┌─ The input

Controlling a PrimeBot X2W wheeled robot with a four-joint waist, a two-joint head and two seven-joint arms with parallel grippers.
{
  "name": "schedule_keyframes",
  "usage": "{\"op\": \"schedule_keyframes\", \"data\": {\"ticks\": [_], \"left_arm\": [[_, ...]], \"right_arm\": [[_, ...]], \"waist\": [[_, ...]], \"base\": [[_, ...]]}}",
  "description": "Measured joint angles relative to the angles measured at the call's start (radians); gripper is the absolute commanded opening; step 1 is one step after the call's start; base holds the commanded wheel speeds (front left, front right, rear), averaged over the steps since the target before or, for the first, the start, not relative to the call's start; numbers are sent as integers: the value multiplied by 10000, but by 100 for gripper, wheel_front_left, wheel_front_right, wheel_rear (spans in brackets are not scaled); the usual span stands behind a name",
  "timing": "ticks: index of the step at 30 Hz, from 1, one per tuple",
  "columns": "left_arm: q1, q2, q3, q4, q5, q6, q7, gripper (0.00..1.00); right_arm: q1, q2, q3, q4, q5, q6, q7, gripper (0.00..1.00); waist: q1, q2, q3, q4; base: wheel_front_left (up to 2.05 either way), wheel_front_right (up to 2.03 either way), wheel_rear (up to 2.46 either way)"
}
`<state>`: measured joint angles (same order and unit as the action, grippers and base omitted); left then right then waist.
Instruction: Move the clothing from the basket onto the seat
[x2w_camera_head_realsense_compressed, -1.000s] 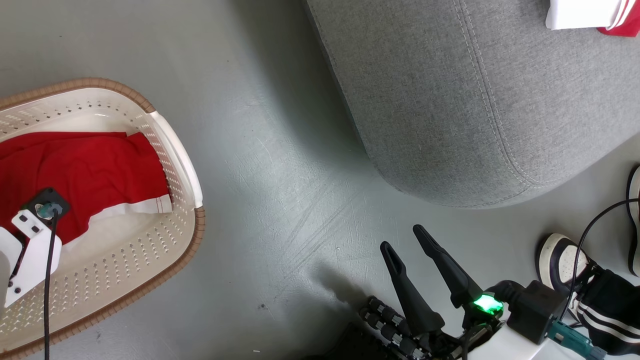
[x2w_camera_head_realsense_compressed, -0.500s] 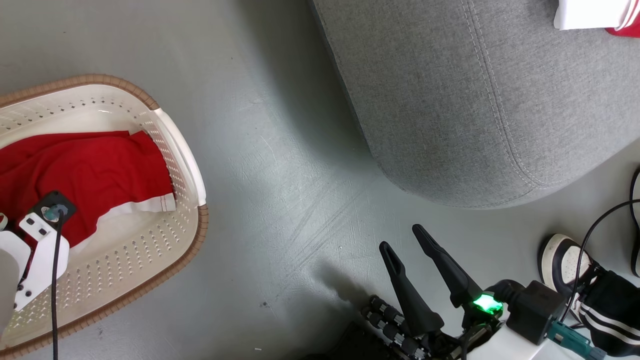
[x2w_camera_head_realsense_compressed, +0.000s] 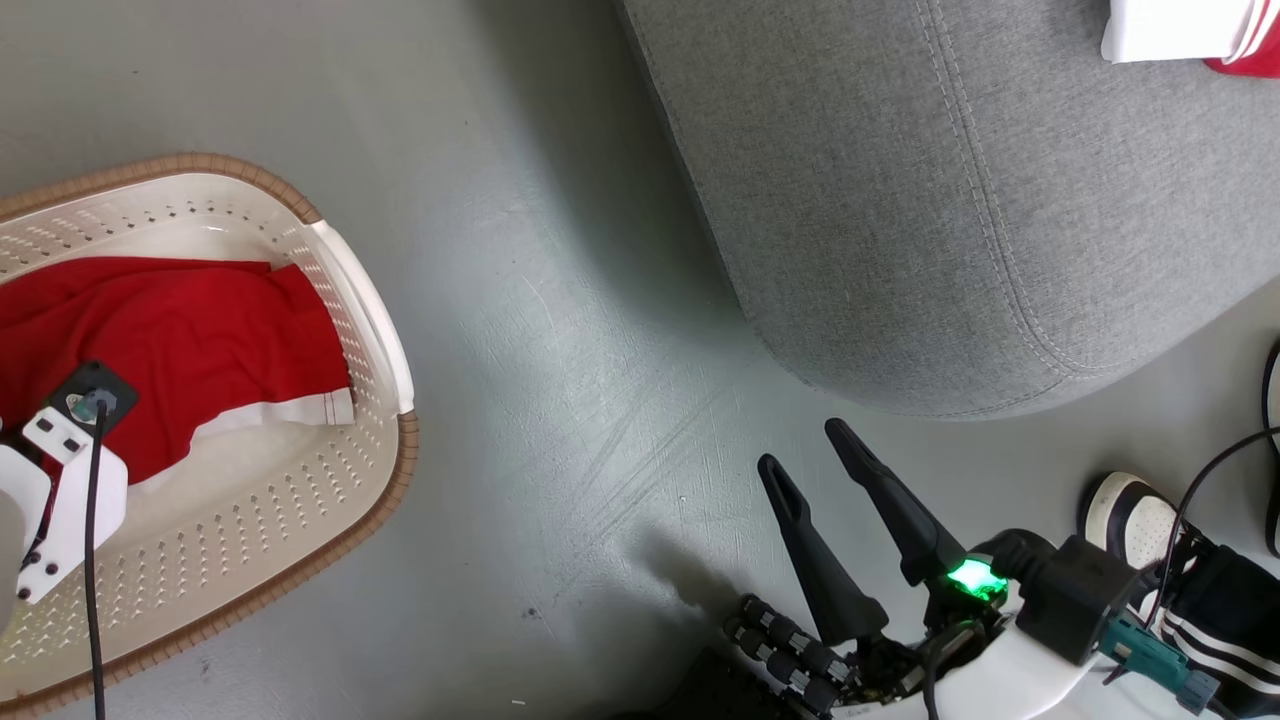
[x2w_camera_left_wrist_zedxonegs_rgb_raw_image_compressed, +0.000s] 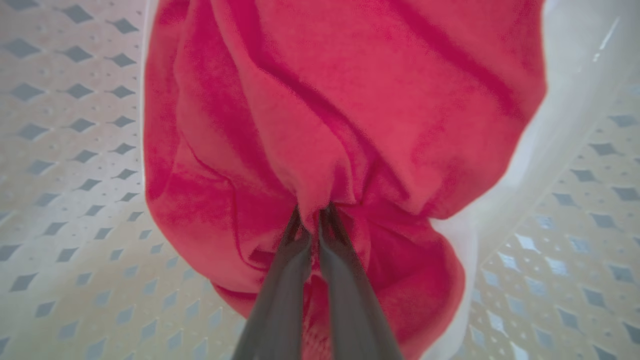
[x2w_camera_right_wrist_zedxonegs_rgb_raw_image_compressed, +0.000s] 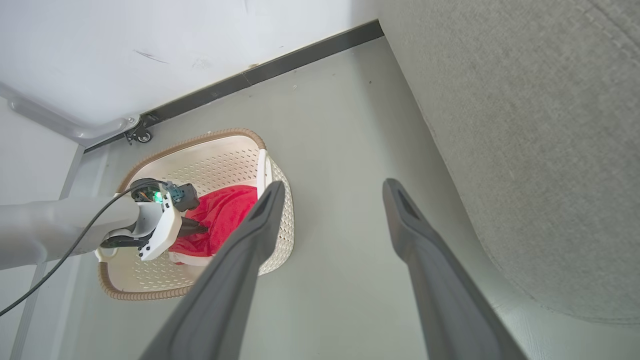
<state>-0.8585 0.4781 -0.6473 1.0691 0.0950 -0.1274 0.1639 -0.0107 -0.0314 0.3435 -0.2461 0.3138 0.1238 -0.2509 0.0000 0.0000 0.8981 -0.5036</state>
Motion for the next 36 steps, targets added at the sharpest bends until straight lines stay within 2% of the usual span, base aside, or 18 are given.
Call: {"op": "schedule_keyframes", "data": {"ticks": [19,25,36], "left_arm": [[-323,-247,165,33,-663,0,-633,0],[-306,-309,322,75,-951,-2,-1112,0],[352,-719,750,35,-1672,-2,-2374,0]], "right_arm": [[-1238,-8,-577,10,-40,0,0,100],[-1471,-21,-1055,123,-58,0,0,100],[-2061,-33,-1104,698,-148,0,-13,100]], "waist": [[0,0,-594,139],[-1,0,-929,308],[0,0,-1727,779]], "base": [[0,0,0],[0,0,0],[0,0,0]]}}
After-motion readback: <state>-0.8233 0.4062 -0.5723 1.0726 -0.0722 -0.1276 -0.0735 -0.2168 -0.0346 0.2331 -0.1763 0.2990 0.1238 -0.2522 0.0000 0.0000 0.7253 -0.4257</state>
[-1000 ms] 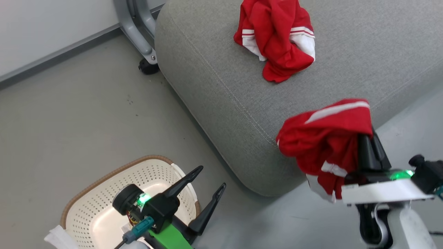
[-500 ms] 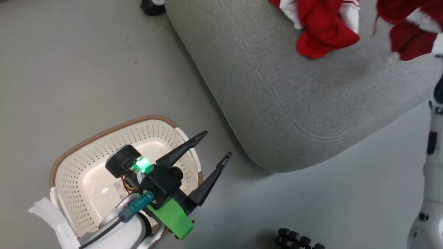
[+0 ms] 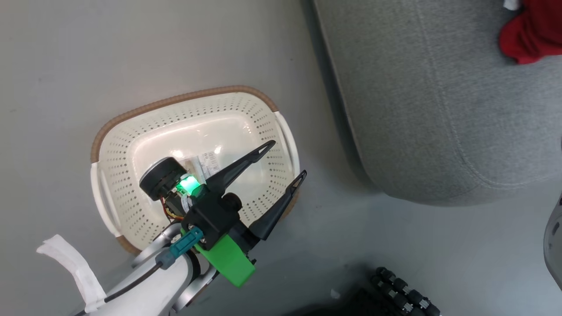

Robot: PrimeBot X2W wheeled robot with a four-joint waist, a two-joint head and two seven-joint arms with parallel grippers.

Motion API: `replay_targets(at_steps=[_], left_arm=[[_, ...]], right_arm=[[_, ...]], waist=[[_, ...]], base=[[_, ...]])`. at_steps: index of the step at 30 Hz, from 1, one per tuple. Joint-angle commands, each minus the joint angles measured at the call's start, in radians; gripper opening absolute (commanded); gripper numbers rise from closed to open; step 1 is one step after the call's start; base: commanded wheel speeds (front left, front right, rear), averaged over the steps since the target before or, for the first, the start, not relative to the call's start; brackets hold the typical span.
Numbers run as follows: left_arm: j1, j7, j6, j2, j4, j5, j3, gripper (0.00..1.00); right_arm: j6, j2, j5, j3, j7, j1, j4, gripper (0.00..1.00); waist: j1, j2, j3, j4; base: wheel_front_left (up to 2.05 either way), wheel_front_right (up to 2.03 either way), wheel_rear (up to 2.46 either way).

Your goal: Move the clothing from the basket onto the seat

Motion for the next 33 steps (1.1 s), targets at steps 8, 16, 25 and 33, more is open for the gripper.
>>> replay_targets(at_steps=[8,16,25,33], left_arm=[[-0.032,-0.059,-0.011,-0.042,0.078,0.004,-0.014,1.00],[0.025,-0.110,0.010,-0.089,0.161,-0.032,-0.004,1.00],[0.155,-0.137,0.119,-0.201,0.247,-0.123,0.150,1.00],[0.331,-0.136,0.204,-0.307,0.246,-0.029,0.382,1.00]], right_arm=[[0.000,0.006,0.020,0.007,-0.003,0.026,0.065,1.00],[0.000,0.067,0.000,0.045,-0.003,0.233,-0.135,1.00],[0.000,0.126,-0.108,0.160,-0.003,0.613,-0.329,1.00],[0.000,0.154,-0.103,0.258,-0.003,0.906,-0.407,1.00]], waist=[[-0.0002,0.0000,0.024,0.132],[-0.0002,0.0000,-0.131,0.125],[-0.0002,0.0000,-0.381,0.161],[-0.0002,0.0000,-0.581,0.267]], base=[[0.00,0.00,0.00],[0.00,0.00,0.00],[0.00,0.00,0.00],[0.00,0.00,0.00]])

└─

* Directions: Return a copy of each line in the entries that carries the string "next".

* Answer area:
Motion for the next 36 steps, targets added at the sharpest bends until straight lines stay within 2% of the usual span, base aside, or 18 are given.
Motion for the next 33 steps (1.1 s), targets at steps 8, 16, 25 and 33, more is open for the gripper.

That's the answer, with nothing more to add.